*** Block opens ***

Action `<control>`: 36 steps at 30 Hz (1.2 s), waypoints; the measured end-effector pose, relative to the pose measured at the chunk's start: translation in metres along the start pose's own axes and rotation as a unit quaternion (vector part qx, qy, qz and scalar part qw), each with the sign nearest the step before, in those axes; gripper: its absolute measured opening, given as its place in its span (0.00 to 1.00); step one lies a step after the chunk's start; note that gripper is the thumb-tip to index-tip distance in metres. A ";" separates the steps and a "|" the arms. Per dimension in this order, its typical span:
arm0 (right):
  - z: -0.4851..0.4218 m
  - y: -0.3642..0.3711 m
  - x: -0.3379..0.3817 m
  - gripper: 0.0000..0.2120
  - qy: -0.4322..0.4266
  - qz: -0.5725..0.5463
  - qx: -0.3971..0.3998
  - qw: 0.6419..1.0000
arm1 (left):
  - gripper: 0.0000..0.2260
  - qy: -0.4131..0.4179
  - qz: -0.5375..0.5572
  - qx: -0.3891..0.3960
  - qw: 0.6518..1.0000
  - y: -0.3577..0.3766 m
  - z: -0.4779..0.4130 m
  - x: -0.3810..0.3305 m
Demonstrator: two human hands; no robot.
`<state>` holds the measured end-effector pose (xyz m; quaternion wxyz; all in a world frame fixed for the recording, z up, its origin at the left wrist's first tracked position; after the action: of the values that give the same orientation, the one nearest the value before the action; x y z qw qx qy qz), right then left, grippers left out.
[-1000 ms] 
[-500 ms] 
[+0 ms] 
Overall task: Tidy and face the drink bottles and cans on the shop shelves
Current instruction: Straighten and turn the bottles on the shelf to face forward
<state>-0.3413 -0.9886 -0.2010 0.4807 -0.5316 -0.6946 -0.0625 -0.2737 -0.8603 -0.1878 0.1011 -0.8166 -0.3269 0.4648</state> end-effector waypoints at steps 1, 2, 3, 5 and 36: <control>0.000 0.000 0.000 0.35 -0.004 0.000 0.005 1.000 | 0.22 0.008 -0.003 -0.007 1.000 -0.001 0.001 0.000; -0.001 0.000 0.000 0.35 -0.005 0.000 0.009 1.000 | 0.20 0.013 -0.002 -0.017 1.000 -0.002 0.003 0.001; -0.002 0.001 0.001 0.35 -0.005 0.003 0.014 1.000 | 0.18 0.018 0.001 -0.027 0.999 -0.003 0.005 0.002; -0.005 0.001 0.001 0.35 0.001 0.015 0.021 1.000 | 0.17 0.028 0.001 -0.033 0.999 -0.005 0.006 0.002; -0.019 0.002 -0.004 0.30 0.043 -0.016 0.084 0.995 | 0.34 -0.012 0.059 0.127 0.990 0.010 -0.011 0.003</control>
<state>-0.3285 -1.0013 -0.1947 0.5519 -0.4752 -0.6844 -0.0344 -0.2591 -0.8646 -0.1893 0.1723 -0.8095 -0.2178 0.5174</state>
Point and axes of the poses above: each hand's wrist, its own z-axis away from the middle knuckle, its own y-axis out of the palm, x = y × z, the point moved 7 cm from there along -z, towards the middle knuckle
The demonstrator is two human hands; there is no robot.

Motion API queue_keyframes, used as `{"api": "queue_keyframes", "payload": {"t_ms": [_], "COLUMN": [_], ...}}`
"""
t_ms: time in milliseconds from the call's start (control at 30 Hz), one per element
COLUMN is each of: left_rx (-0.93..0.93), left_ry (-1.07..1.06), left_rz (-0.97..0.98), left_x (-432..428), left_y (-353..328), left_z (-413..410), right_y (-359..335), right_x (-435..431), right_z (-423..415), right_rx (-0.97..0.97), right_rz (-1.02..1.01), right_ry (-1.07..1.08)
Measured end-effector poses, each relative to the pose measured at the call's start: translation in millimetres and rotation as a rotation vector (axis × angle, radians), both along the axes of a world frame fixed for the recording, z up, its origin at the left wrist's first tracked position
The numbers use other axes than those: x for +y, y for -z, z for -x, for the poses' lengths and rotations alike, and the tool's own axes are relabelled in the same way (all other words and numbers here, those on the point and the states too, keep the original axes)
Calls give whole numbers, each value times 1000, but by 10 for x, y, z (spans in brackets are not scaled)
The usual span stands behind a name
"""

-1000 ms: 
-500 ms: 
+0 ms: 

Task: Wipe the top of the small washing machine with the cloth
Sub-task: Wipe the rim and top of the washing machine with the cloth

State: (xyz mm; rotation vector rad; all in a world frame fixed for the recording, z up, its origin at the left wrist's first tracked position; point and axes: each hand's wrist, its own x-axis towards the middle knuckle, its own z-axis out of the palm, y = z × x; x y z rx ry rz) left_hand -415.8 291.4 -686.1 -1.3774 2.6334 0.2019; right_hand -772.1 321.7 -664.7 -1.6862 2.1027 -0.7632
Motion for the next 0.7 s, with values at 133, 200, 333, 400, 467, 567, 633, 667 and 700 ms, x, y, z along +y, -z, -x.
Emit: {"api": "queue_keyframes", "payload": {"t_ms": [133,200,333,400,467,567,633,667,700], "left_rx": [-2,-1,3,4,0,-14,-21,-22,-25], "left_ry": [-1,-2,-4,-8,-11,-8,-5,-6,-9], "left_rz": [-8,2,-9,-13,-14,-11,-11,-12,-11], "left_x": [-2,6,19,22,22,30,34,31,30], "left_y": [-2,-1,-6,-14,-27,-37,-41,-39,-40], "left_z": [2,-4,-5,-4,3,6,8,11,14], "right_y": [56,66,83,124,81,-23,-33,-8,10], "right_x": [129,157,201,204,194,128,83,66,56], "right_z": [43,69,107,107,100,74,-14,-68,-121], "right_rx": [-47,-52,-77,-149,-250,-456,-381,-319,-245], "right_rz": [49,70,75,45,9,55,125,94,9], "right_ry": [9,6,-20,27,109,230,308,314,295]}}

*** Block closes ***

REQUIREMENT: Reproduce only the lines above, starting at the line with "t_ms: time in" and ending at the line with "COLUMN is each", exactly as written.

OUTPUT FOR THIS TASK:
t_ms: time in milliseconds from the call's start (control at 30 Hz), one per element
COLUMN is each of: left_rx (-0.93..0.93), left_ry (-1.07..1.06), left_rz (-0.97..0.98), left_x (-432..428), left_y (-353..328), left_z (-413..410), right_y (-359..335), right_x (-435..431), right_z (-423..415), right_rx (-0.97..0.97), right_rz (-1.02..1.01), right_ry (-1.07..1.08)

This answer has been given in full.